_Exercise_
Within the listing below, filter for "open" and copy every matching line.

[Source data Boundary: Start]

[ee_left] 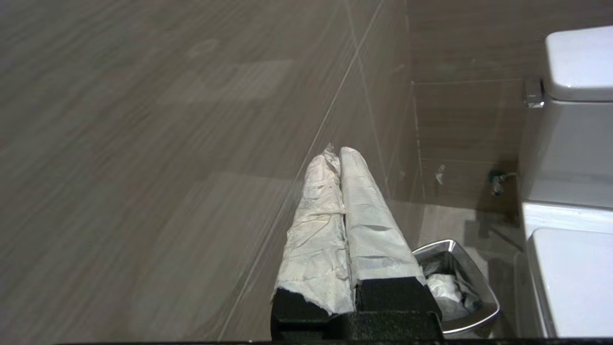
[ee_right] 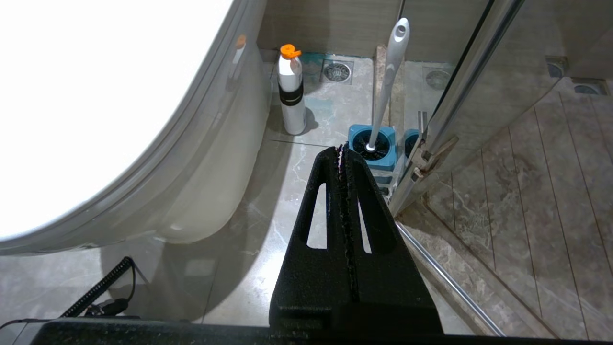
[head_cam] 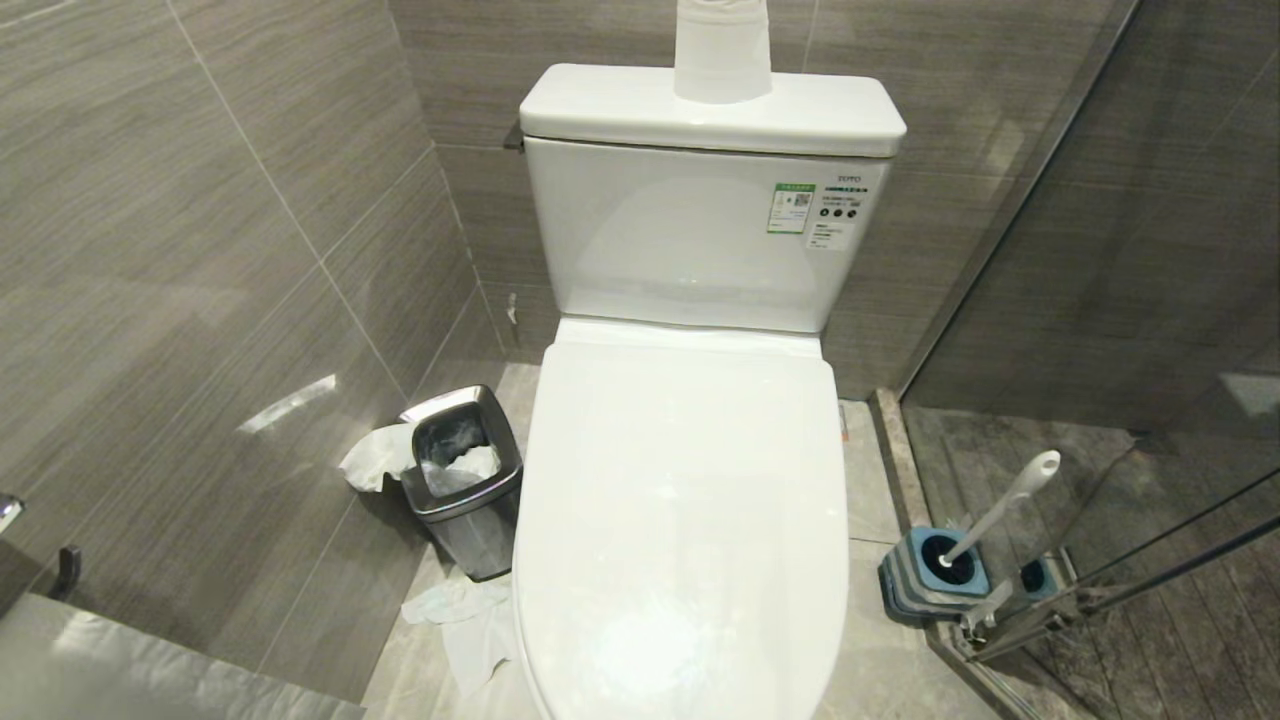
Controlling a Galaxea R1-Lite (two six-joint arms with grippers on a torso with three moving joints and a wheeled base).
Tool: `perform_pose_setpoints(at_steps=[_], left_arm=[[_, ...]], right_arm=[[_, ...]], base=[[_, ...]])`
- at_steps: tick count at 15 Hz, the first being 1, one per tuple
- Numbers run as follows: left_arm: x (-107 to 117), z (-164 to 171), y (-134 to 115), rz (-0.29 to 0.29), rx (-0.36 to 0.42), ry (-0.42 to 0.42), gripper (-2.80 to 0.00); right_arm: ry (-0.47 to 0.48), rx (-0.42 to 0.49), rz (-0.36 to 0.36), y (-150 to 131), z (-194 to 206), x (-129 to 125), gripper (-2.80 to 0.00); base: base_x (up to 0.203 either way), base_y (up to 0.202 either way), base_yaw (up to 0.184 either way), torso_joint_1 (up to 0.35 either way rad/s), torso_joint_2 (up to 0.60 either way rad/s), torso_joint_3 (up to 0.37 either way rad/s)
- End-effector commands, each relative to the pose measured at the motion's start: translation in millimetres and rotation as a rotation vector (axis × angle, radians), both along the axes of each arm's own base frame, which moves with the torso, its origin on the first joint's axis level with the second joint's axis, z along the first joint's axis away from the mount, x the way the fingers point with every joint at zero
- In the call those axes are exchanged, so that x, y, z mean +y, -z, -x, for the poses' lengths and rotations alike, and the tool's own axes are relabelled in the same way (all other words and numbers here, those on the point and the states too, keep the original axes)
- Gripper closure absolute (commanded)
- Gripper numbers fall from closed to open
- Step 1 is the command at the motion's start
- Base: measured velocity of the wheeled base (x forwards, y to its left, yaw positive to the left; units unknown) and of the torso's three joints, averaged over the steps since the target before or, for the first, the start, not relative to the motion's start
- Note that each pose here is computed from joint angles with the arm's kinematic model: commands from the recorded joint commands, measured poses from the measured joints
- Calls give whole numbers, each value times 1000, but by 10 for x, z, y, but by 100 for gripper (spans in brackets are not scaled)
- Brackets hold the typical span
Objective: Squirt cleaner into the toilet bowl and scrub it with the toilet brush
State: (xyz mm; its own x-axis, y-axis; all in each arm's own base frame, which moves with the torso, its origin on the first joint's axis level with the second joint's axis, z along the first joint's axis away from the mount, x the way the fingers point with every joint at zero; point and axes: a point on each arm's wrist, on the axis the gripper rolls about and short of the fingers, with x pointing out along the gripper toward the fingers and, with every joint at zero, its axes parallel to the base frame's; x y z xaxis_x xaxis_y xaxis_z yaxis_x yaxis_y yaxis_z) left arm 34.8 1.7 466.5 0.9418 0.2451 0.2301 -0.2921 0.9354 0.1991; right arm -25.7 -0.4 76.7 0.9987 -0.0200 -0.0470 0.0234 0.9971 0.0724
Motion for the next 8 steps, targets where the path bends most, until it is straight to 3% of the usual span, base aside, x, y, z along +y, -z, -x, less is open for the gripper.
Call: perform_pose_setpoints(at_steps=[1, 6, 8], left_arm=[[129, 487, 191, 4, -37, -38, 0], [162, 923, 675, -8, -13, -136, 0], [131, 1058, 834, -28, -14, -128, 0]], right_arm=[[0, 1, 0, 0, 0, 0, 0], [0, 1, 0, 0, 0, 0, 0], [1, 1, 0, 0, 0, 0, 0]], base=[[0, 0, 0, 0, 0, 0], [0, 0, 0, 0, 0, 0], [0, 0, 0, 0, 0, 0]])
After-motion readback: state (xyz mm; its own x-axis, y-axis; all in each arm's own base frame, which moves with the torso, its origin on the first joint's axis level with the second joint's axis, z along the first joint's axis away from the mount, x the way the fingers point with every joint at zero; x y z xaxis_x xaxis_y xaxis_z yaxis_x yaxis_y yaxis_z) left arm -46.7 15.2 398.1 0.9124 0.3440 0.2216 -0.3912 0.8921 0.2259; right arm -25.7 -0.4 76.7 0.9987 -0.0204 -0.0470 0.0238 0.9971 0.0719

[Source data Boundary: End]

_Answer for this exercise_
- Gripper numbers fall from closed to open
Motion for the next 8 steps, targets where the path bends most, until it is straight to 3% of the usual span, base aside, x, y, z along +y, -z, -x, less is open for the gripper.

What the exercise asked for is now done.